Each diagnostic series was contrast-windowed and packed into a single image "sprite sheet"; the viewer up top just crops the current slice out of it. Light, and no server.
- The catch with 3D.
A clinical scan is built for a radiologist scrolling slices, so they're razor-sharp within the plane (~0.4 mm here) but 5–6 mm apart. A real 3D object needs cube-shaped voxels, equal in all three directions, or the stack looks like venetian blinds.
- Fill the gaps with a neural net.
I trained a small network on the scan's own sharp slices, degrading them to imitate the thick direction so it learned to invert that blur, then turned it loose on the through-plane to super-resolve it to roughly 0.9 mm cubes. It trained on this laptop's GPU in about six minutes.
- Carve out a solid brain.
A second network (HD-BET) erased the skull and scalp. Then I filled the ventricles and sealed the deep grooves so the brain became a closed solid rather than a see-through web, and marching cubes wrapped a surface around it, smoothed and simplified to about 120,000 triangles for the web.
- Into your browser.
NiiVue (WebGL2) draws the mesh in 3D, entirely client-side from static files.

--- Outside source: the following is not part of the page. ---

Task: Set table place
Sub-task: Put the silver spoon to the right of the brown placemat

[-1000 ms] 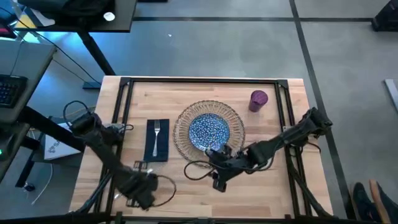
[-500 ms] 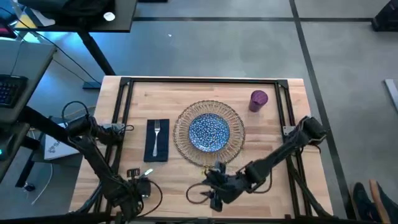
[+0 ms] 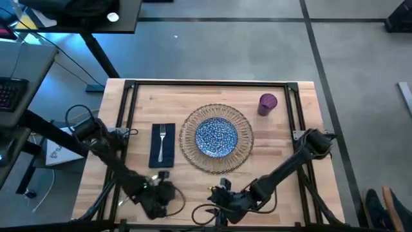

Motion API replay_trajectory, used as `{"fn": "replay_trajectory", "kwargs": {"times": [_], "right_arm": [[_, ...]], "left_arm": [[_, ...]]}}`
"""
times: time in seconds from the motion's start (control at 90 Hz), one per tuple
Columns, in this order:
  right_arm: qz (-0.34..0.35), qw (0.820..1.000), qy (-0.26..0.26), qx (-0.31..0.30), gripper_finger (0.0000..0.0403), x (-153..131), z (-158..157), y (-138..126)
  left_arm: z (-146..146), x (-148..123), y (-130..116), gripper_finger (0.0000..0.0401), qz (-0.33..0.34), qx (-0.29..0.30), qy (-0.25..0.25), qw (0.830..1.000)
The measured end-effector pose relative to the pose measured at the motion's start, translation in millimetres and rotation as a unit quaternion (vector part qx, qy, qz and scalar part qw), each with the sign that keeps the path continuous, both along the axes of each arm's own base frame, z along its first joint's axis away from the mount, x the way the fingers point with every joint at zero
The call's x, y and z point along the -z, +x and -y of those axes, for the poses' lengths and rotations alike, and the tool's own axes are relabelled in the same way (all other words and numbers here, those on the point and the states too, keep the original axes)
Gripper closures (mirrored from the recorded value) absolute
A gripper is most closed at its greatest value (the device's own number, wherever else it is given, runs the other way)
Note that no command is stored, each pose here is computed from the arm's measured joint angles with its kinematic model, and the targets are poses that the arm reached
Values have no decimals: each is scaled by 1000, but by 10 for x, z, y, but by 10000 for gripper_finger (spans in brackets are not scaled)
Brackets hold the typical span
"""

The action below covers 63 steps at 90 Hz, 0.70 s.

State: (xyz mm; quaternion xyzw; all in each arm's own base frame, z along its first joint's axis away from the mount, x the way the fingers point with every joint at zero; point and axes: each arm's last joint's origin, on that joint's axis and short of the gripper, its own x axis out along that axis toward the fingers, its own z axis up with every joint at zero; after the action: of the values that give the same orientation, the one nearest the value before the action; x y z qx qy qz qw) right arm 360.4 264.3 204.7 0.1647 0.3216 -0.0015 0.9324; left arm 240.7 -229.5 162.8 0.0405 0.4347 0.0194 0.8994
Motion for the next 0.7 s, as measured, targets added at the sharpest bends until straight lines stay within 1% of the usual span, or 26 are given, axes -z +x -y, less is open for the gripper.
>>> {"fn": "replay_trajectory", "kwargs": {"times": [0.067, 0.144, 0.2, 0.256, 0.322, 0.378, 0.456, 0.567, 0.7], "right_arm": [[13, 1000, 7, -1, 218, 8, 17, 58], [14, 1000, 12, -11, 218, 38, 18, 90], [12, 1000, 11, -16, 218, 52, 20, 97], [14, 1000, 9, -18, 218, 48, 15, 95], [16, 1000, 8, -21, 218, 43, -5, 81], [15, 1000, 4, -21, 218, 47, -14, 69], [18, 1000, -5, -24, 218, 46, -36, 53], [23, 999, -18, -22, 218, 44, -33, 53], [22, 999, -21, -21, 218, 46, -12, 66]], "left_arm": [[-47, -142, 175, 286, 6, 3, -13, 1000], [-59, -295, 299, 286, -33, 36, -60, 997], [-21, -385, 302, 286, -78, 62, -99, 990], [47, -444, 244, 286, -120, 79, -133, 981], [136, -460, 128, 286, -165, 90, -155, 970], [224, -445, -4, 286, -190, 100, -154, 964], [369, -416, -191, 286, -208, 122, -140, 960], [545, -309, -415, 286, -219, 154, -100, 958], [676, -190, -517, 286, -220, 183, -77, 955]]}}
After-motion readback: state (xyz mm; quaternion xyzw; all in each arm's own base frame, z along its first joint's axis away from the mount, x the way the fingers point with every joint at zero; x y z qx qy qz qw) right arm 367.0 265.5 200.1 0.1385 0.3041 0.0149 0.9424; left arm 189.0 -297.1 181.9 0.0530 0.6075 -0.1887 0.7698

Why the spine looks like a ghost
Because MRI is a map of water, it barely sees bone. Dense cortical bone reads as black, the same as empty air. So the brain reconstructs beautifully, but you cannot pull a crisp skull or a clean stack of vertebrae out of these images the way you can from a CT scan. The spine model here is an honest stylized envelope of the torso, not an anatomical skeleton. The brain is the real prize.
The machine, and how good these pictures are
This was a Siemens MAGNETOM Sola, a 1.5-tesla scanner from 2018, a current-generation example of the most common kind of MRI on earth. The "tesla" number is the magnet's field strength, and it is the biggest single lever on image quality: more field means more signal, which means a cleaner picture for the same time in the bore. The rough ladder:
- 0.2–0.55 T, low field. Open and accessibility scanners; historically noisy and soft, though modern 0.55 T units with AI reconstruction are catching up fast.
- 1.5 T, the workhorse. The large majority of clinical scans on earth. This is mine.
- 3 T, high field. Roughly double the signal: sharper images, or the same image faster. Common in academic and newer centers.
- 7 T and up, ultra-high. Cleared for clinical head and limb scans only in 2017, and still rare, mostly research. It resolves fine cortical and vascular detail you simply cannot see at 1.5 T. The research frontier runs to 10.5 T, and an 11.7 T scanner in France has now imaged a living human brain.
So mine sits in the middle, but it is a good example of the middle. The slices are genuinely sharp, down to about 0.3 mm within the plane, which for 2D brain and spine rivals what a 3 T machine produces. Against a 3 T or 7 T the real gap is high-resolution 3D; against old or low-field units it is far ahead. And the honest part: the machine was never the reason the 3D took work, the protocol was. A diagnostic scan deliberately trades 3D for thin, sharp 2D slices, because that is what a radiologist reads. The Sola could have shot a high-resolution 3D sequence in one pass. Nobody ordered one, because nobody needed a 3D model of my head that day. I did.
Built from the raw DICOM with Python (pydicom, NumPy, SciPy, scikit-image, nibabel, a neural-net skull-strip, and trimesh for the meshes) and rendered in your browser with NiiVue and a hand-written slice viewer. No server, no plugins.